Once at school, annoyance and confusion were the underlying emotions. I was annoyed that mold was the primary focus of many conversations. I was confused by the implications and by the science behind the cause/effect relationship of being exposed to biotoxins. More diet changes came along with more supplements and protocols. Eventually, more mold was found in a different part of the house. Worried about my apartment, we bought a air filter. Throughout this, there was virtually no improvement in my health.

In the beginning of second semester, my mom had an appointment with a new doctor who specializes in mold-related illness. She was also tested for Chronic Inflammatory Response Syndrome and to see if she was a carrier for a genetic predisposition to not being able to remove mold toxics from the body. Given her medical history, shocked was the last word to describe my reaction when she was identified as a carrier. I did however become persistent on having the test done for myself. I debated not having the test done and enjoying ignorance, but ultimately I needed to know. So, I continued to insist on doing the test.

When the test came back indicating that I too am a carrier, I felt a moment of grief and then nothing. I moved on and refused to dwell on it. Genetic conditions are hard to deal with emotionally. There is something about your body being wired incorrectly that weighs heavier on you. For me, I dealt with it by not dealing with it. While this condition is not life threatening, it is life limiting – it impacts the quality of my life and what my body can handle. It was not until I returned home for the summer that I began to realize the gravity of the situation.

This summer has been very difficult for me in ways I did not foresee. I anticipated returning to a house that was clean and free of mold after months of their remediation and cleaning. My parents recently found more mold and we are remediating again. I thought my body would have a chance at healing. Instead, I found myself working in a building with black mold and quickly regressing health wise with every known and unknown exposure. This realization felt devastating. Being a carrier is one thing; having it effect you is another.

Since this realization, I have been primarily grieving and angry about the situation. Denial was strong in the beginning. I put my head down and ignored the mold in the building. My thought process was, “this was not my life; this was not my story”. I believed I could just willpower myself through it like so many other health problems, but I could not and I cannot.

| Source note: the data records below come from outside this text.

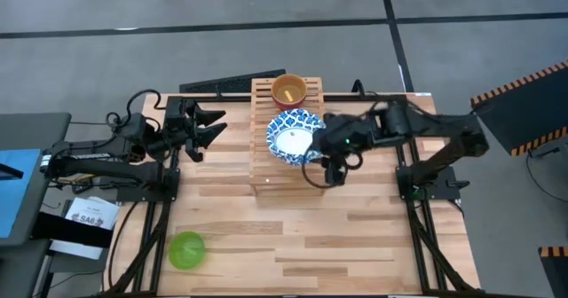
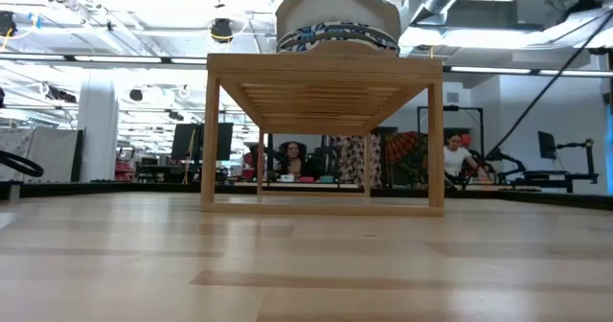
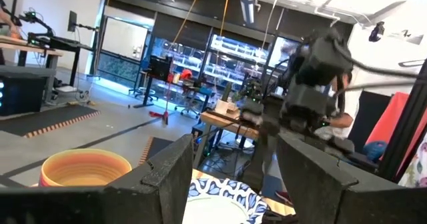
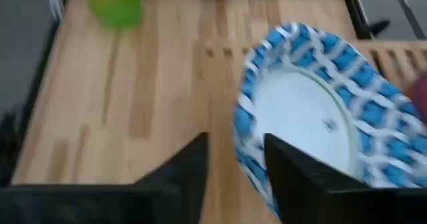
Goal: Place and stack bowls onto a shelf
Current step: Stack the blue patterned bowl on top of the blue patterned bowl on the shelf
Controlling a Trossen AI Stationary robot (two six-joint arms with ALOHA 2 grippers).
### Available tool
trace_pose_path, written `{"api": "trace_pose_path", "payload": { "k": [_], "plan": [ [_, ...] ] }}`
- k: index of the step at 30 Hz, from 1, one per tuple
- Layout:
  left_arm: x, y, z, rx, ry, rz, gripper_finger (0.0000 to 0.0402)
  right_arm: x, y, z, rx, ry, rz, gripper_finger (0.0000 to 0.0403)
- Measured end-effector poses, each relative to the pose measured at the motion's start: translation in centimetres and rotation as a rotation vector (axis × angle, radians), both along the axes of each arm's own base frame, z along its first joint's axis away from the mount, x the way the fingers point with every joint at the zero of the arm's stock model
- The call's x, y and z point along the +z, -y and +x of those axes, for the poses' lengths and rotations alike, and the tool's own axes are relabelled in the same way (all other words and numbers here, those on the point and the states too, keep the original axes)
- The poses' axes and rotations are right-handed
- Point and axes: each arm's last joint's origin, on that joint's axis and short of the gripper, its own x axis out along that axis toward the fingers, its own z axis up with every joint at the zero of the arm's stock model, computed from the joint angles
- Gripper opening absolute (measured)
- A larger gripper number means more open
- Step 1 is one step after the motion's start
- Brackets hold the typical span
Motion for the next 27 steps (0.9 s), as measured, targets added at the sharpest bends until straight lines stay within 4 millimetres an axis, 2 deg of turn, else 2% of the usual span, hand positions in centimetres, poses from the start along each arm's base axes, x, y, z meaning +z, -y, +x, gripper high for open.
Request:
{"api": "trace_pose_path", "payload": {
  "k": [3,5,6,10,15,23,27],
  "plan": [
    [0.0,0.0,0.0,0.000,0.000,0.000,0.0199,-1.7,-0.6,0.7,-0.013,0.156,0.059,0.0099],
    [0.0,0.0,0.0,0.001,0.000,0.000,0.0199,-2.2,-0.8,1.6,0.006,0.265,0.113,0.0038],
    [0.0,0.0,0.0,0.001,0.000,0.000,0.0199,-2.3,-1.0,2.3,0.020,0.322,0.136,0.0022],
    [0.0,0.0,0.0,0.003,0.000,-0.001,0.0199,-2.9,-1.0,5.3,0.018,0.408,0.148,0.0020],
    [0.0,0.0,0.0,0.005,0.000,-0.002,0.0199,-4.5,-0.5,7.6,-0.005,0.367,0.135,0.0017],
    [0.0,0.0,0.0,0.009,0.000,-0.003,0.0199,-4.7,0.9,7.6,-0.020,0.340,0.104,0.0017],
    [0.0,0.0,0.0,0.009,0.000,-0.002,0.0199,-5.6,1.7,7.6,-0.045,0.270,0.097,0.0017]
  ]
}}
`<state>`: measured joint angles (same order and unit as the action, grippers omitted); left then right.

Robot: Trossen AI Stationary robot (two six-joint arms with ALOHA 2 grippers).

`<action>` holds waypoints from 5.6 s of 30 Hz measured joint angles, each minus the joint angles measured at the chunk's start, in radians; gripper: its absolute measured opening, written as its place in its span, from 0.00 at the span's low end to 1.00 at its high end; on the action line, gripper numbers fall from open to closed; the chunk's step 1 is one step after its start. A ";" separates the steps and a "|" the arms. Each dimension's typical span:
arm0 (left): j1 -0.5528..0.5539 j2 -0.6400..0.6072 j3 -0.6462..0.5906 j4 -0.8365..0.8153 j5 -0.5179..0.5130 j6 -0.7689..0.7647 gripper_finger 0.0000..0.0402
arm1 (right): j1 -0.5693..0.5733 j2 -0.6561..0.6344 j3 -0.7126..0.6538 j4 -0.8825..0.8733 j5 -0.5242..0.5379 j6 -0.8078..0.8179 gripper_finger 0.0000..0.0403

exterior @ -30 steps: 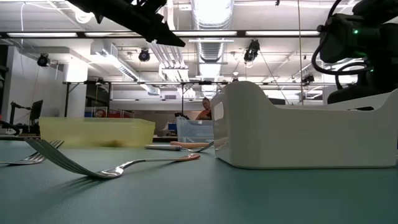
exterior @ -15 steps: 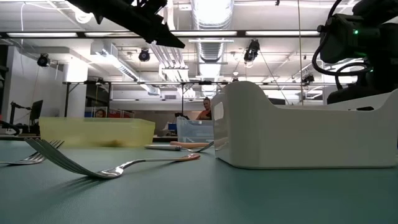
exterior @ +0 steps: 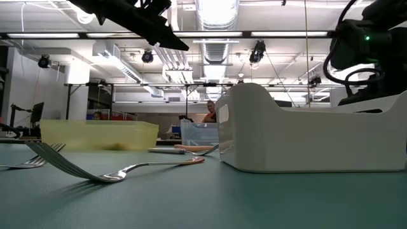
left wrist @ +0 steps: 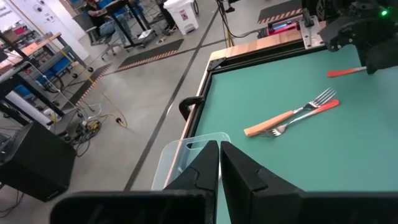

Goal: Sort silverware by color (type)
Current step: Put the orange fork into the white bin

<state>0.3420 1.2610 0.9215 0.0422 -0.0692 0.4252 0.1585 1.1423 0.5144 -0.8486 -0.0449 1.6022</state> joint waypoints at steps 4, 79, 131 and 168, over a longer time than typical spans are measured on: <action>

There is a lot of sadness and feelings of isolation in all this as well. I have lost the ability the naively go wherever and do whatever I please without thinking of the potential effects. More lifestyle changes mean more structure and investment into my health. There is a strong desire to cry, yell, and runaway all at the same time. I have built walls around myself out of anger and I have become annoyed. I have bought into the lie that this is not fair, like anything is capable of being that though.

Now, I still have all of these emotions, and more, running through me. I am moving towards acceptance, but it is harder than I imagined. I wish I was handling all of it with more grace, but unfortunately I am not. Instead, I get angry and upset and I have become wary of the environments I cannot control.

I share this because the emotions are real and undeniable. So often, we sit and dwell within ourselves, annoyed that we are feeling a certain way. Wrapping our head around a diagnoses, especially a genetic one, can be difficult and it causes countless emotions and reactions. Embracing that part of reality is hard, but so be it – It is part of the journey.